Ils étaient revenus au jardin, l'avaient traversé diagonalement et avaient gagné l'endroit dont avait parlé Norbert.

C'était un espace assez vaste, vide, mal tenu, qui servait de dégagement, et qui était fort adroitement dissimulé par une forte haie et des massifs d'arbres verts. Les jardiniers déposaient en cet endroit tous les détritus du jardin, les fagots de branches mortes, les outils de rebut, les pots de fleurs brisés. Il s'y trouvait des tas de sable et de terre de bruyère, de la paille, du fumier et des monceaux de feuilles.

Norbert, tant bien que mal, accrocha sa lanterne à une branche. Elle donnait plus de lumière qu'un réverbère ordinaire.

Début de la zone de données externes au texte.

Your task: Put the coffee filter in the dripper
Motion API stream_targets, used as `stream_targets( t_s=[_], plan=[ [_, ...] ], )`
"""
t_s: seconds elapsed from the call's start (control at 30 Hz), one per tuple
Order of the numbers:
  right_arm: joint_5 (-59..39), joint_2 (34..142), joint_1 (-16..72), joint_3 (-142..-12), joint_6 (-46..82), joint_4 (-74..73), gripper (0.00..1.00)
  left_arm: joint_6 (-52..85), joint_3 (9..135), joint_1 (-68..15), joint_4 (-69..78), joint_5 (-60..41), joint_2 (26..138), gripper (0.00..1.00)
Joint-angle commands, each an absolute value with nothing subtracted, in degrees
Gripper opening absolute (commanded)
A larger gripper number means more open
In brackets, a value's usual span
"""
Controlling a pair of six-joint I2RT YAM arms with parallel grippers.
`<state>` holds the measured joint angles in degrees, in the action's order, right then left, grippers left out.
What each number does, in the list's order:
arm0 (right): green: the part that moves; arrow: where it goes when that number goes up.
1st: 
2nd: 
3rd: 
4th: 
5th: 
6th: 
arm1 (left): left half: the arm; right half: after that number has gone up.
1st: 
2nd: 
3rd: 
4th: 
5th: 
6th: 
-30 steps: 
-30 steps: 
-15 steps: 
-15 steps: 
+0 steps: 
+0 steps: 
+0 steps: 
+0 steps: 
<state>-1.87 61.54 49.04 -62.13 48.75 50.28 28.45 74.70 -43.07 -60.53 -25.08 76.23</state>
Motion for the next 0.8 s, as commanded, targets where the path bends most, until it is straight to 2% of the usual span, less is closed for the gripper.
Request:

—Tenez, dit-il à Croisenois en montrant une place, près du mur, nous allons creuser la fosse là, dans ce coin. Elle y sera d'autant mieux qu'il sera très facile de cacher la terre fraîchement remuée sous une brassée de paille que voici.

Il avait retiré son pardessus et son paletot, tout en parlant. Il remit une bêche à Croisenois et s'empara d'une pioche en disant:

—A l'œuvre!...

Seul, Croisenois n'eût pas eu trop de la nuit entière, pour mener à fin une pareille besogne. Mais le duc de Champdoce n'avait pas oublié le pénible apprentissage de sa jeunesse. La terre était tassée, en cet endroit, et à chaque coup de pioche, il soulevait des mottes énormes.

Il déployait, d'ailleurs, toutes ses forces et une dextérité merveilleuse. Il travaillait avec une sorte de rage, sans avoir conscience de l'horreur de sa tâche. La sueur tombait de son front en grosses gouttes.